[PATCH net] bridge: mcast: Fix a false positive lockdep splat

public inbox for netdev@vger.kernel.org
 help / color / mirror / Atom feed

* [PATCH net] bridge: mcast: Fix a false positive lockdep splat
@ 2026-04-26 13:34 Ido Schimmel
  2026-04-28 13:35 ` Simon Horman
  2026-04-28 14:10 ` Paolo Abeni
  0 siblings, 2 replies; 4+ messages in thread
From: Ido Schimmel @ 2026-04-26 13:34 UTC (permalink / raw)
  To: netdev, bridge
  Cc: davem, kuba, pabeni, edumazet, razor, horms, herbert,
	linus.luessing, Ido Schimmel

Connecting two bridges on the same system [1] can result in a lockdep
splat [2].

The report is a false positive. Multicast queries are built and
transmitted under the bridge multicast lock.

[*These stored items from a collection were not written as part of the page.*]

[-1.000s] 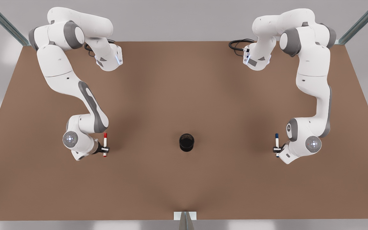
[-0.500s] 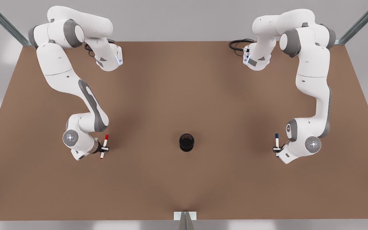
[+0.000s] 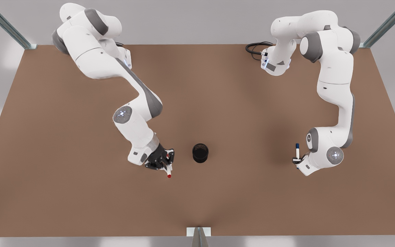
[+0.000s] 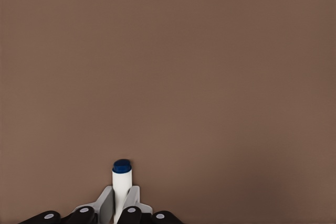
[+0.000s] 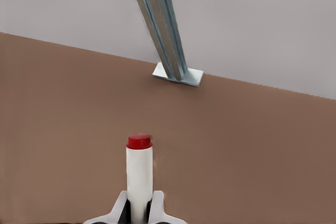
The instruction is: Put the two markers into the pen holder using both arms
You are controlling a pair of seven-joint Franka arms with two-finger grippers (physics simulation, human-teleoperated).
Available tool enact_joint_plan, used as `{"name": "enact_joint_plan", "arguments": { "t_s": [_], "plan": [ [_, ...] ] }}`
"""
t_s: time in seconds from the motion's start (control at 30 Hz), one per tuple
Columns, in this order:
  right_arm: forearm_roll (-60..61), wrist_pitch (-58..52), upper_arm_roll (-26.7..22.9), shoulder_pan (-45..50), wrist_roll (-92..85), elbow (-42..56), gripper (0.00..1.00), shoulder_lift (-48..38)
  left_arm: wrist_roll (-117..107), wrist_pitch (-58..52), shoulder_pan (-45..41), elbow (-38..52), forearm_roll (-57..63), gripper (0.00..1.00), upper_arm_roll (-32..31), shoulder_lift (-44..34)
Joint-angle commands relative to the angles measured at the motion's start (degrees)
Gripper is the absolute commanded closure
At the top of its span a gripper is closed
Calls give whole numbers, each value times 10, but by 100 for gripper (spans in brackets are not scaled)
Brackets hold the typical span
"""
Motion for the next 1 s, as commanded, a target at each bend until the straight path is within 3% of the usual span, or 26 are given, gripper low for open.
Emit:
{"name": "enact_joint_plan", "arguments": {
  "t_s": [0.0,0.07,0.13,0.17,0.27,0.4,0.47,0.5,0.67,0.8,0.9,0.97],
  "plan": [
    [-14,130,-3,29,29,3,79,15,7,1,0,0,-1,71,0,0],
    [-21,200,-32,82,30,36,79,52,7,1,0,0,-1,72,0,0],
    [-21,200,-126,179,63,82,79,58,8,1,0,0,-1,73,0,1],
    [-21,199,-148,203,64,114,79,75,7,1,0,0,-1,74,0,1],
    [-29,210,-178,235,65,133,79,91,7,-3,0,3,-1,77,0,-5],
    [-34,309,-198,255,65,51,79,90,28,-71,-2,12,-1,78,-4,-53],
    [-30,322,-273,327,66,29,79,90,37,-84,-3,12,-7,79,-25,-78],
    [-28,351,-281,336,66,1,79,86,37,-120,-3,24,-27,79,-30,-92],
    [-28,475,-289,339,65,-98,79,77,30,-170,-7,34,-63,79,-56,-120],
    [-28,503,-298,341,65,-114,79,79,13,-181,-7,34,-64,79,-70,-128],
    [-28,515,-403,432,65,-132,79,83,9,-184,-8,34,-65,79,-76,-133],
    [-28,528,-405,433,65,-137,79,89,-10,-183,-7,36,-65,79,-95,-133]
  ]
}}
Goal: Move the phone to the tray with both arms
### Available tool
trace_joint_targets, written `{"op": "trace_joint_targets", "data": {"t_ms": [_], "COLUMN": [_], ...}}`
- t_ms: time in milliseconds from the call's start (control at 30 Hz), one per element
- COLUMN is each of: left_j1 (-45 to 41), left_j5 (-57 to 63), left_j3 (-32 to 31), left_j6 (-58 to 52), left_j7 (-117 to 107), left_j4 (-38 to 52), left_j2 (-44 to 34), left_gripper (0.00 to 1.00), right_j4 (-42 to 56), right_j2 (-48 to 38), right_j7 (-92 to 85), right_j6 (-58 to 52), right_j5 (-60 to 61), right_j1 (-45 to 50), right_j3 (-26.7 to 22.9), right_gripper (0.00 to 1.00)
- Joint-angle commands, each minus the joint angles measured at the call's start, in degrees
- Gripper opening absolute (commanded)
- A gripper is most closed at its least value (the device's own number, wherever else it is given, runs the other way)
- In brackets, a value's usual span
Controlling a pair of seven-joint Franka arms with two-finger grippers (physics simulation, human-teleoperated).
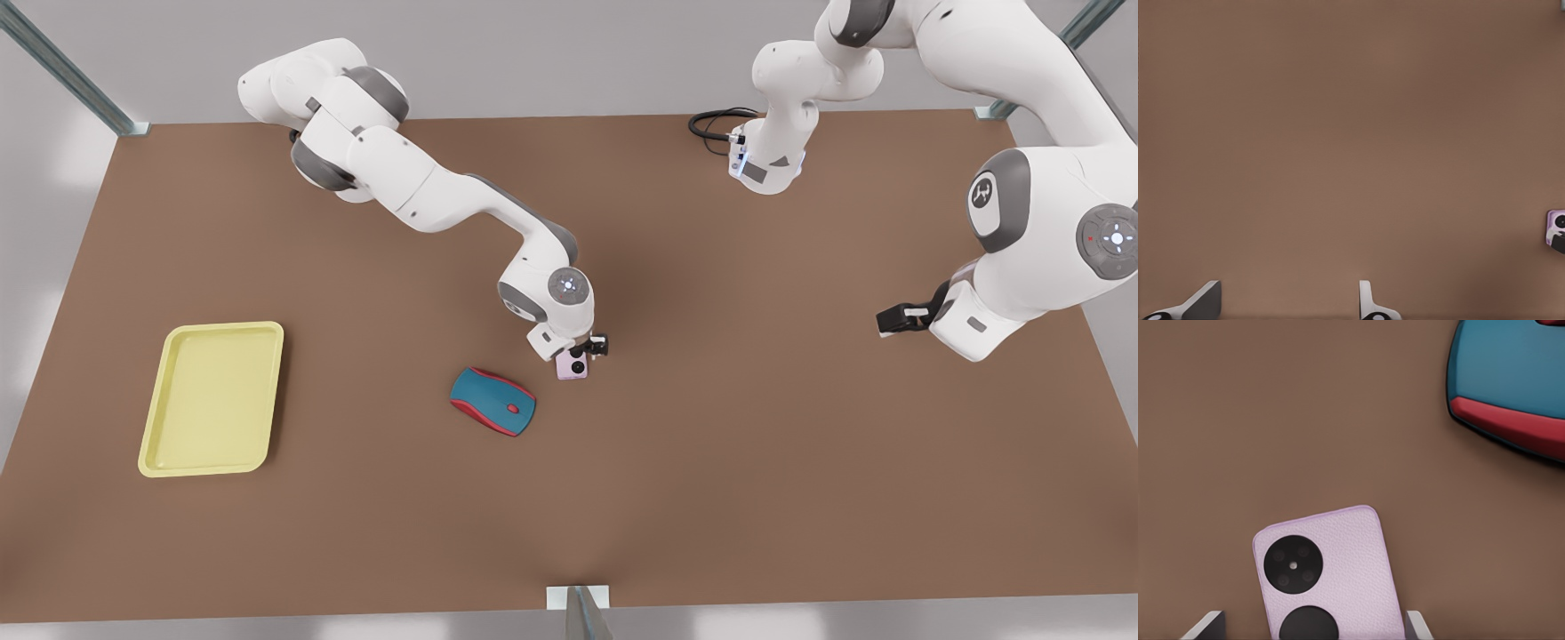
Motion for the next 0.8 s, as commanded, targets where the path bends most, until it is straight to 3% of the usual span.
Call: {"op": "trace_joint_targets", "data": {"t_ms": [0, 767], "left_j1": [0.03, 0.03], "left_j5": [-0.08, -0.08], "left_j3": [0.15, 0.68], "left_j6": [0.2, 0.47], "left_j7": [1.16, 1.25], "left_j4": [0.03, 0.03], "left_j2": [-0.07, 0.11], "left_gripper": [1.0, 1.0], "right_j4": [-0.28, -0.63], "right_j2": [-0.08, 0.53], "right_j7": [3.7, 2.03], "right_j6": [1.22, 2.27], "right_j5": [-0.61, -1.84], "right_j1": [0.0, -0.79], "right_j3": [0.01, -0.34], "right_gripper": [1.0, 1.0]}}
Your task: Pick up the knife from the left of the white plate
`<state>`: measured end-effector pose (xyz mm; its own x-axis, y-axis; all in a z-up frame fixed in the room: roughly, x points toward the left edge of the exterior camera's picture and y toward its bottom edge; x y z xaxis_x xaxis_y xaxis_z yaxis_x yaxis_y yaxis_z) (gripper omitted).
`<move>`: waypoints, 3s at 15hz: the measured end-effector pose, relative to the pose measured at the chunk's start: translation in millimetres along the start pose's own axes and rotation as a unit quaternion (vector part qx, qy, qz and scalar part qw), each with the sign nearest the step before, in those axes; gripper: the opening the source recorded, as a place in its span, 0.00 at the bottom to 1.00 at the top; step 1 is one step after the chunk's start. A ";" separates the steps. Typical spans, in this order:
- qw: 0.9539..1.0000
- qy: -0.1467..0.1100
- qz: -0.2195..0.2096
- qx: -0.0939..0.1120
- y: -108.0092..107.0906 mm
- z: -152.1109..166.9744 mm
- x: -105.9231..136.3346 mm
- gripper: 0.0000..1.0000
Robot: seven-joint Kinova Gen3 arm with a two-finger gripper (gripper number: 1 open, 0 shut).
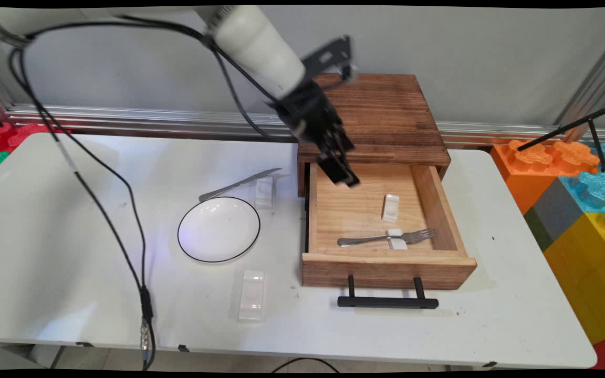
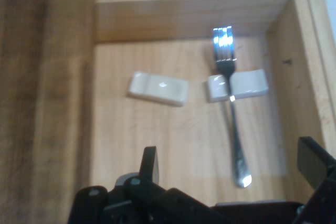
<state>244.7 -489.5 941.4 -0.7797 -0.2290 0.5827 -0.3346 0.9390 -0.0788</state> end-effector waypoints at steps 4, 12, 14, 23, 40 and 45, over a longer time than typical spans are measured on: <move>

When the outgoing port of
one bridge is configured on top of another bridge, the transmit path
re-enters bridge code and acquires the other bridge's multicast lock in
order to snoop the query. Both lock instances share a single lockdep
class, so lockdep flags the nested acquisition as an AA deadlock.

Giving each bridge its own lock class will not solve the problem: the
reverse topology would produce an ABBA splat with the same pair of
classes. It also consumes a lockdep key per bridge.

Instead, fix the problem by deferring the transmission of the queries to
a workqueue. Build the skb and update querier state under the lock as
before, then enqueue the skb on a per multicast context queue and
schedule the work.

Flush the work when the multicast context is de-initialized. At this
stage the work cannot be requeued. There is no need to take a reference
on skb->dev since the work cannot outlive the bridge or the bridge port.

Use the high priority workqueue to reduce the delay between the enqueue
time and the transmission time. With default settings (i.e., querier
interval - 255 seconds, query interval - 125 seconds) the extra delay
should not be a problem.

[1]
ip link add name br1 up type bridge mcast_snooping 1 mcast_querier 1
ip link add name br0 up type bridge mcast_snooping 1 mcast_querier 1
ip link add link br0 name br0.10 up master br1 type vlan id 10

[2]
============================================
WARNING: possible recursive locking detected
7.0.0-virtme-gb50c64a58a90 #1 Not tainted
--------------------------------------------
ip/339 is trying to acquire lock:
ffff888104f0b480 (&br->multicast_lock){+.-.}-{3:3}, at: br_ip6_multicast_query (net/bridge/br_multicast.c:3584)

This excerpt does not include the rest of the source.